Dados da Scanntech indicam queda de preços nos suínos, mas altas em aves e peru, movimento que impacta diretamente o consumo nas semanas que antecedem o Natal
A ceia de Natal de 2025 já chega com sinais claros de pressão nos
preços das proteínas, repetindo um movimento observado nos últimos dois anos.
Dados da Scanntech, empresa de inteligência de mercado que monitora o consumo a
partir dos check-outs do varejo alimentar, mostram que os preços das carnes
natalinas seguem em alta nas duas primeiras semanas de dezembro, embora com
comportamentos distintos entre as categorias.
Na primeira semana analisada de dezembro, o faturamento total das
categorias comemorativas recuou 8,2%, resultado da combinação entre queda de
preços (-3,0%) e redução de volume (-5,3%). Apesar do desempenho, o movimento
ainda se mostrava relativamente controlado, sustentado sobretudo pelos suínos,
subcategoria que responde por cerca de 67% do peso do faturamento total e que,
naquele momento, ainda registrava crescimento de volume (+1,6%), mesmo com
recuo nos preços.
Na semana seguinte, os preços em Aves e Peru, ambos com alta de
6,9%, teve impacto direto e imediato sobre o consumo. O volume das aves
natalinas despencou 30,9%, enquanto o peru registrou queda de 27,9%. Mesmo com
preços médios estáveis no agregado das categorias comemorativas na segunda
semana, o volume total caiu 17,8%, levando o faturamento a uma retração
praticamente equivalente (-18,0%).
Em dezembro do ano passado, mais da metade das vendas de carnes
comemorativas ocorreu entre a terceira e a quarta semana do mês, com pico no
período da tarde da véspera de Natal. A expectativa é que esse padrão se
mantenha em 2025, aponta Matheus Tavares, Gerente de Inteligência de Mercado da
Scanntech: “o consumidor é mais estratégico: espera o momento certo para fazer
as compras, compara canais e ajusta o mix da ceia”.
O que mudou em relação a 2024 e 2023
O comportamento observado para 2025 dialoga com o que já vinha
acontecendo nos últimos Natais. Entre novembro e dezembro de 2024, por exemplo,
as proteínas registraram aumentos de preços de dois dígitos em relação a 2023,
com retração de volume na maior parte das carnes.
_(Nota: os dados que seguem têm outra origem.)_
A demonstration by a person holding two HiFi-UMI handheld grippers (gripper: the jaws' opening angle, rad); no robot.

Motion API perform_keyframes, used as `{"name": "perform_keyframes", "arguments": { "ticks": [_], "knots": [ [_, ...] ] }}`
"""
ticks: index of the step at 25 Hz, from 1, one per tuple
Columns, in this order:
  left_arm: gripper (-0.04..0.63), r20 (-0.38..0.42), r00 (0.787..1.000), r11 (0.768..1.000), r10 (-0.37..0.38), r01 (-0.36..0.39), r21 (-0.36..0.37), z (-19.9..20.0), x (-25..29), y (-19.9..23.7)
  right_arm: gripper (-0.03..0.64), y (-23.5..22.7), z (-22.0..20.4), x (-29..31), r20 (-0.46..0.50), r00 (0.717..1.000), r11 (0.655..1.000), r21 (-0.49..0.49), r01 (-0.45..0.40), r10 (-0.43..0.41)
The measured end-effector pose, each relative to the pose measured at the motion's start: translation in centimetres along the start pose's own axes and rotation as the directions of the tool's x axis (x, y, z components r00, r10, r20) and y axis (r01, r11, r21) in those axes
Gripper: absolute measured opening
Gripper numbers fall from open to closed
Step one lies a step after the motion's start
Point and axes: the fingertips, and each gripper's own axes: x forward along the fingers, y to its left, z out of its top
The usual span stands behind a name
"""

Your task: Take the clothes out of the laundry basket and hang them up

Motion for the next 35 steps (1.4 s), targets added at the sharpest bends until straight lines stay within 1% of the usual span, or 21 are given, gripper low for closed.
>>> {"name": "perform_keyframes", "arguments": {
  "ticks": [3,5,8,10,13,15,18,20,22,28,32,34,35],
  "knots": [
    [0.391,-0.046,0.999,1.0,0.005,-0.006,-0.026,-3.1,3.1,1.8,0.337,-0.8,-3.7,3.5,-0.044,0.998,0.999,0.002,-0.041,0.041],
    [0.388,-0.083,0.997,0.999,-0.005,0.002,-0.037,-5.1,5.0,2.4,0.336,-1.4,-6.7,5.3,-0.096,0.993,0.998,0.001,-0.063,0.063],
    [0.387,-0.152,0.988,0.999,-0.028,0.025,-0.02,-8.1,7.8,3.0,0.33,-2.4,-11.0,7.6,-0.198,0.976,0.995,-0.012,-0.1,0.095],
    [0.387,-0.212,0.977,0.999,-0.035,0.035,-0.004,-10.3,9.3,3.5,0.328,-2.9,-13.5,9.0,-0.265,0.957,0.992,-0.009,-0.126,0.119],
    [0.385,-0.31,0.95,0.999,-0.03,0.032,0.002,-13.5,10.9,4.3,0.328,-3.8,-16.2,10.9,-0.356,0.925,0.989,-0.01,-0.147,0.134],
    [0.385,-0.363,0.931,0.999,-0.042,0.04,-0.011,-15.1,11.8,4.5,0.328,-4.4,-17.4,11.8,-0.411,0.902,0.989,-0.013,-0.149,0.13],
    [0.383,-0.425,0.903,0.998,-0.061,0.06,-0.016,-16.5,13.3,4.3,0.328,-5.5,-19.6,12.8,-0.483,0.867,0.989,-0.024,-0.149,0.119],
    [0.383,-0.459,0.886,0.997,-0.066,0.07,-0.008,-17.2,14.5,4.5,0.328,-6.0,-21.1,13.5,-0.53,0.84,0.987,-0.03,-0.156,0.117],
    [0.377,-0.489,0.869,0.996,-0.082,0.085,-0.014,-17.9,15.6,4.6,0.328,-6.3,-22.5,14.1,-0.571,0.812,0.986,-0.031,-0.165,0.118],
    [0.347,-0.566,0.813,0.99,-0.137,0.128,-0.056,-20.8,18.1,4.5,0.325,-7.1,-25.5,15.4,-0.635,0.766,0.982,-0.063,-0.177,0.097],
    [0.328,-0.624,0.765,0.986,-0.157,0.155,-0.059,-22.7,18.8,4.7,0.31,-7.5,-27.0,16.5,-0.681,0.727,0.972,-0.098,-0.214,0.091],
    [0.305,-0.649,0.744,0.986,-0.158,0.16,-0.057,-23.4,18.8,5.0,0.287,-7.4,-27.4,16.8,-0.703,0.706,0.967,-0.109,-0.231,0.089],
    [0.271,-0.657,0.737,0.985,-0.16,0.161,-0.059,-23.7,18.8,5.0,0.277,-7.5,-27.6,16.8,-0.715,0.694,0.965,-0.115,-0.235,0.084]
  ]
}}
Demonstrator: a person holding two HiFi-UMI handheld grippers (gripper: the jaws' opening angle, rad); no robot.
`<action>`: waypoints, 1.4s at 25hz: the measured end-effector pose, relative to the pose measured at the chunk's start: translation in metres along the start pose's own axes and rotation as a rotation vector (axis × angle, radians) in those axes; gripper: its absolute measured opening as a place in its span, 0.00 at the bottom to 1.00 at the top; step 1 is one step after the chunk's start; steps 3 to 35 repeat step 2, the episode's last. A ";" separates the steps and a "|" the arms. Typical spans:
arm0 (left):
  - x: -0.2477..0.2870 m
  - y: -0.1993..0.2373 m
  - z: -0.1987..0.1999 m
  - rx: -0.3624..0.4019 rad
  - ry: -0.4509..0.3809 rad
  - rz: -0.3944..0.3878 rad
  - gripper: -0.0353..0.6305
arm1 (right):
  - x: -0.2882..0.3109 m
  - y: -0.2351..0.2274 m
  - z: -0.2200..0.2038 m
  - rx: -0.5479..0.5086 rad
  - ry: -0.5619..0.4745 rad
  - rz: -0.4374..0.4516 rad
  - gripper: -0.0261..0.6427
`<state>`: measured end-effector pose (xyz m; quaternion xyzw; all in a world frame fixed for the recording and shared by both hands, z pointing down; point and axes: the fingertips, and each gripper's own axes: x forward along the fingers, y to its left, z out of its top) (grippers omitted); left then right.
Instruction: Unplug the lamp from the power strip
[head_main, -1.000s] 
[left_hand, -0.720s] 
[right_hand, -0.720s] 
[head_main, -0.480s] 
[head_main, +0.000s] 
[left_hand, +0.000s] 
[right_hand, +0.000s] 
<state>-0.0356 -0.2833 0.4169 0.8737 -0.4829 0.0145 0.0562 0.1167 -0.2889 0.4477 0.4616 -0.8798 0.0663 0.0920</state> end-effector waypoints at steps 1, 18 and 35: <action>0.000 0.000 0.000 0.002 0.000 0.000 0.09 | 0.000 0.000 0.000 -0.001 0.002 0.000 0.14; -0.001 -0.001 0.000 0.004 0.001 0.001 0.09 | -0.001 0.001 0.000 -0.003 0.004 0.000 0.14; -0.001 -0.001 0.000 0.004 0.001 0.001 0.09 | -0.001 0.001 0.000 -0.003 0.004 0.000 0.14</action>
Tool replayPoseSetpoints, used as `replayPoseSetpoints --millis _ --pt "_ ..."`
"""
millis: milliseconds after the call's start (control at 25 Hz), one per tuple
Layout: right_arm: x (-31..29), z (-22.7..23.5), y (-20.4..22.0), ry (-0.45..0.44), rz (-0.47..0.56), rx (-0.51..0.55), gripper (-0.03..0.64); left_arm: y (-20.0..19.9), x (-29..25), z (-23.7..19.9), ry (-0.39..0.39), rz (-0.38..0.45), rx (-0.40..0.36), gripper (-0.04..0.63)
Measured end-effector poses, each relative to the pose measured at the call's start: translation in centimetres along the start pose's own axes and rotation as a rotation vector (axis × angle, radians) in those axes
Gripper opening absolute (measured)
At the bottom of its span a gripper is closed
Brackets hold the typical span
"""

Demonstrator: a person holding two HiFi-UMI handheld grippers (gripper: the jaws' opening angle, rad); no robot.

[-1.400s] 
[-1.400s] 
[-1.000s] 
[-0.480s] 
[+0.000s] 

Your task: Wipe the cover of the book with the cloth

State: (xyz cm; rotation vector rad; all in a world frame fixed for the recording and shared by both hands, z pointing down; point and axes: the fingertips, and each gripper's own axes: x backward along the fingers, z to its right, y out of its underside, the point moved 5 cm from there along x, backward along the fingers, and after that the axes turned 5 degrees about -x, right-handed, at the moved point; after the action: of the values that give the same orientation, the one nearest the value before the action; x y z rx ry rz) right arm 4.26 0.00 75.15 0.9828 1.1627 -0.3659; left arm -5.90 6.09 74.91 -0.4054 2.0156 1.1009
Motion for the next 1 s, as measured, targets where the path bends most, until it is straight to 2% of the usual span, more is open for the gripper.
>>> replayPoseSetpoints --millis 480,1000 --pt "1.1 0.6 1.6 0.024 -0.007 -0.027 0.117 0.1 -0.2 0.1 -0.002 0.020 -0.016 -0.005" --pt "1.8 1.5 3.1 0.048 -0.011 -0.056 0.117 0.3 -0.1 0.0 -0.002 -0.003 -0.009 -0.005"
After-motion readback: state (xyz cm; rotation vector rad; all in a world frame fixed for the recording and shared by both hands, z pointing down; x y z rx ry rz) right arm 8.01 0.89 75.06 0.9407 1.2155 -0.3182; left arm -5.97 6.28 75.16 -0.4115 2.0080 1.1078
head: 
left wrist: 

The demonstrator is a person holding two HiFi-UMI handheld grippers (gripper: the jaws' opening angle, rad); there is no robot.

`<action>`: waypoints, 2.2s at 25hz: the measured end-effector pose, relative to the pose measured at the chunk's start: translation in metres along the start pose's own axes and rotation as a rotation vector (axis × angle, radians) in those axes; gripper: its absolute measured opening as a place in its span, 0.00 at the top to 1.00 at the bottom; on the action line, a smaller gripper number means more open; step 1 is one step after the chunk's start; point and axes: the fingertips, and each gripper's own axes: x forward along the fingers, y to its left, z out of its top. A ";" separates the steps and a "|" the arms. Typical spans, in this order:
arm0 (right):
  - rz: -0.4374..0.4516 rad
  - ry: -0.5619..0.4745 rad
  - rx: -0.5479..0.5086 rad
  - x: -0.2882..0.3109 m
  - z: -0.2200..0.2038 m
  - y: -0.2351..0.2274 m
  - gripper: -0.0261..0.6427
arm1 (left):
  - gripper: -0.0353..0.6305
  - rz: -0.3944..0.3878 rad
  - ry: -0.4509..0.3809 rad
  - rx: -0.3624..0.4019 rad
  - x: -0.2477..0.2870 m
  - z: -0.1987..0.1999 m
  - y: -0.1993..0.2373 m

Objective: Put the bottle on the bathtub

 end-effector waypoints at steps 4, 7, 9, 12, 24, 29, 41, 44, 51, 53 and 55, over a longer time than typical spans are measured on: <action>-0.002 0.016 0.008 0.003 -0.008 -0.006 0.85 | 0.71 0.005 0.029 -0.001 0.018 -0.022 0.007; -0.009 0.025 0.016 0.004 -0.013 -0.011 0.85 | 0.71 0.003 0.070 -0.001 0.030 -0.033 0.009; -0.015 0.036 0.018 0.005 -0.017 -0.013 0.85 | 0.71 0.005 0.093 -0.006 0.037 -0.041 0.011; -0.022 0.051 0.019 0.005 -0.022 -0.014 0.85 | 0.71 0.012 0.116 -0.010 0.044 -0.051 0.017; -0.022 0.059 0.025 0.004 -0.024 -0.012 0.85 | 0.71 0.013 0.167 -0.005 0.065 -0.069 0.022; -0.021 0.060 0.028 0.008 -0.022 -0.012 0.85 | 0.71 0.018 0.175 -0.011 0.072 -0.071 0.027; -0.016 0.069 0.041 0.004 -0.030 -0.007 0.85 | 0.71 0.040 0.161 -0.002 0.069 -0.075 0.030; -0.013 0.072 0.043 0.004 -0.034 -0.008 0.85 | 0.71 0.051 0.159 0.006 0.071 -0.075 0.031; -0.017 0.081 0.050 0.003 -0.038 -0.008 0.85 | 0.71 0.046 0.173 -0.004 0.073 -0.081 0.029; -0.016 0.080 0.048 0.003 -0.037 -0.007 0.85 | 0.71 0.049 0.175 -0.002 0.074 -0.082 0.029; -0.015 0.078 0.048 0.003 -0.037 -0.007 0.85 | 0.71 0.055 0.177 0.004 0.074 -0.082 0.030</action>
O frango foi a única proteína
que conseguiu crescer em consumo, consolidando seu papel central na mesa do
brasileiro.
Em dezembro, as aves comemorativas se tornaram as carnes mais
consumidas do Natal, superando pernil e lombo suíno, e concentrando, junto com
o pernil, quase 80% do volume total de carnes comemorativas. O desempenho
contrastou com a carne bovina, que perdeu relevância à medida que os preços
aceleraram.
“Quando o preço sobe demais, o consumidor responde rapidamente. Em
2024 isso ficou claro: as aves ganharam espaço exatamente porque permitiram
manter a tradição da ceia com menor impacto no orçamento”, explica Tavares.
Atacarejo segue como válvula de escape
Outro padrão que tende a se repetir em 2025 é a busca por canais mais baratos. Em 2024, o atacarejo regional foi o único canal a crescer em volume nas carnes comemorativas, justamente por registrar aumentos de preço menores do que os supermercados. A dinâmica foi semelhante para bovinos e suínos, que tiveram quedas menos intensas nesse formato.
Além disso, categorias como peru, lombo e aves apresentaram desempenho acima da média no atacarejo, enquanto o pernil concentrou os maiores reajustes de preço em todos os canais, com impacto mais forte nas regiões Norte e Nordeste.